Greg McAleer: Tom, I’ll jump on that. So with the NCIJTF if you don’t mind and you’ll oblige me, I just like to make a comment about the banner that you talked about on the ransomware sheet. If you notice in the middle, the center icon is that of the NCIJTF. And then the other agencies are these partner agencies that actually make up the NCIJTF. And I think that’s a critical piece that really needs to be communicated is that the Secret Service, the FBI and a whole host of other agencies and organizations are committed to making the NCIJTF, that focal point for a whole of government operations and investigations. The fact that we can combine all of our authorities and equities into that one area really, really amplifies what we can do and that risk and consequences, we escalate that against our adversaries. And they’re a very sophisticated group. So we have to respond to them with the same level of force or whatever you’d like to call it investigative rigor, whatever you want to stop them from doing what they’re doing. Back to the best practices, I would suggest that agencies, private industry, anybody in the public or private arena, should backup your data as frequently as you can, test your backups, make sure your configurations are good, absolutely multi factor authentication, so the people who are on your networks, we really know who they are. Get every patch you possibly can. And we’ve seen that through some of the other incidents that have made the papers about patching issues. So patch your computers, patch your systems and make sure you’re really diligent when you’re doing that. And finally, make sure your security solutions are up to date, and really have a plan, you need to have a plan when something goes wrong. I think many times Ryan and myself have seen that companies, agencies call up and they say, my God, this is what’s happening. And we say, well, what have you done? And there’s this kind of pause for a moment where they don’t know how to answer that and they don’t know what to tell us that this is what they did. So have a plan, have a security plan, have a plan to continue your operation.
Tom Temin: And Ryan, the ransomware part of this, of course, is the ransom. Suppose a municipality or county gets hit? And, you know, give us a million dollars or your data is all locked up? What should they do short of paying the million dollars, which may not even be insurance against all of this?
Ryan Pierrot: You know, Tom, great question. When any entity that is hit by ransomware, you know, the first thing they should do is report it. If they report it to any agency, you know, whether they have a relationship with the FBI, with Secret Service, with DHS, again, we have this criminal mission center here at the NCIJTF. We are going to hear about it, we are going to share about it, and we are going to respond properly.
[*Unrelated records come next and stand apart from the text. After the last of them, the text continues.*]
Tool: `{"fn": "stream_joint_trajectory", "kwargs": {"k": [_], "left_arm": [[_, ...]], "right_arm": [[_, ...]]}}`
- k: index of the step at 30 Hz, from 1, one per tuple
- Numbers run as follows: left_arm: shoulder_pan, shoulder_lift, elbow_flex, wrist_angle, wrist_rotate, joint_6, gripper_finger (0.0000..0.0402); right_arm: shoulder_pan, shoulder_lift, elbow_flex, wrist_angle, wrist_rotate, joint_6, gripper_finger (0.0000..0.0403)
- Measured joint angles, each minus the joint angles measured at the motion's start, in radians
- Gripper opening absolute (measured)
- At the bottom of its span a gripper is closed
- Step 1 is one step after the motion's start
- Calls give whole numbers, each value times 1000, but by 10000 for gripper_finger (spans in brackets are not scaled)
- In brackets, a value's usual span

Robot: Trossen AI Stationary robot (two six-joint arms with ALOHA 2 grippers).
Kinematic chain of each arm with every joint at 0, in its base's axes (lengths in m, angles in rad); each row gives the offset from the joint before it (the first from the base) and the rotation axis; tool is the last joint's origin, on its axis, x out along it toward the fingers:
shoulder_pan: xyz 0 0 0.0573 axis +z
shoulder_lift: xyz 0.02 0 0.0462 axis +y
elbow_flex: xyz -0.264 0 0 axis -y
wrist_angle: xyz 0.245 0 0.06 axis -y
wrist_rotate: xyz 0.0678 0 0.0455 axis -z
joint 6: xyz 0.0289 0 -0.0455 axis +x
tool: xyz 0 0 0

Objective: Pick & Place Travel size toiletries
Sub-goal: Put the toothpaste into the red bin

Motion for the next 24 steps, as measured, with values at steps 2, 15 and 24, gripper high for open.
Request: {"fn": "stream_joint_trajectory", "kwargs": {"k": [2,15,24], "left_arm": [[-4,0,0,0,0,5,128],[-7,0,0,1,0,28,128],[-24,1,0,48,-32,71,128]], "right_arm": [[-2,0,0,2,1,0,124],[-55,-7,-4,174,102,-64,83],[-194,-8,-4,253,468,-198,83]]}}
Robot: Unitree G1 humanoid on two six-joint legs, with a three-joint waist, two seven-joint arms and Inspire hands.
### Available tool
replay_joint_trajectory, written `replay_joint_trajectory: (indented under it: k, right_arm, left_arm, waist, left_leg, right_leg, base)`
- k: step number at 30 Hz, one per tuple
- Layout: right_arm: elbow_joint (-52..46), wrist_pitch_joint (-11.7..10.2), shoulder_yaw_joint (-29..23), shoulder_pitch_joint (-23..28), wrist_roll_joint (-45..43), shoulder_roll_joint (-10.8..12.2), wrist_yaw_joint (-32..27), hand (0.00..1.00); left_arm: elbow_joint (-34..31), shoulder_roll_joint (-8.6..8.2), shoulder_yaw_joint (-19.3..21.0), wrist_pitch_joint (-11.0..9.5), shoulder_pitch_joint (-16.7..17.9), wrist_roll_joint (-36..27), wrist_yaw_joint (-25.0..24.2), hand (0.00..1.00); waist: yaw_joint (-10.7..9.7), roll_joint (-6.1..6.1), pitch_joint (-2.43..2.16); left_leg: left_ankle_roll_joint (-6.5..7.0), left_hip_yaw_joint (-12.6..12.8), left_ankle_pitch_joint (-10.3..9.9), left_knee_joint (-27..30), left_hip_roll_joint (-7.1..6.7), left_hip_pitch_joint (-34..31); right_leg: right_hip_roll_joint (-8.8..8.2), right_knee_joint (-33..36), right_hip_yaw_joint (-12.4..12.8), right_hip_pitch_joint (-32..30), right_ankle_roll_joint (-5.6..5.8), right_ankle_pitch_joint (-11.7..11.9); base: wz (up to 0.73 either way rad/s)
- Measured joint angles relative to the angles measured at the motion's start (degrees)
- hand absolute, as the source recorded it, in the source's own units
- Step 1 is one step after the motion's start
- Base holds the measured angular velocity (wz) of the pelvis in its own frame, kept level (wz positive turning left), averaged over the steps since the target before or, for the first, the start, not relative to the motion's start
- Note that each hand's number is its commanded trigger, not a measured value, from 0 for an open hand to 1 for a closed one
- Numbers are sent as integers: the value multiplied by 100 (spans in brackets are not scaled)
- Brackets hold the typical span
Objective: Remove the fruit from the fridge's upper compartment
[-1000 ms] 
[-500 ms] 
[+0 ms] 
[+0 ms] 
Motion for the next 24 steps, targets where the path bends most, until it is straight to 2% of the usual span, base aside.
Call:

So preferably before an attack happens just as Greg was mentioning, they should be calling up DHS. DHS handles preventive measures and they can coordinate with that business to sort of come up with a business plan and to strengthen their systems. If an incident should happen, they should contact again. What other agencies, you know, the FBI has field offices all over the United States, they could contact their local field office, and they report that incident from there, the FBI will respond. And we will respond by coordinating with that company, maybe with their remediation company, in order to collect evidence, provide indicators in order to investigate it but also provide them with information that may help them get their systems back up and running.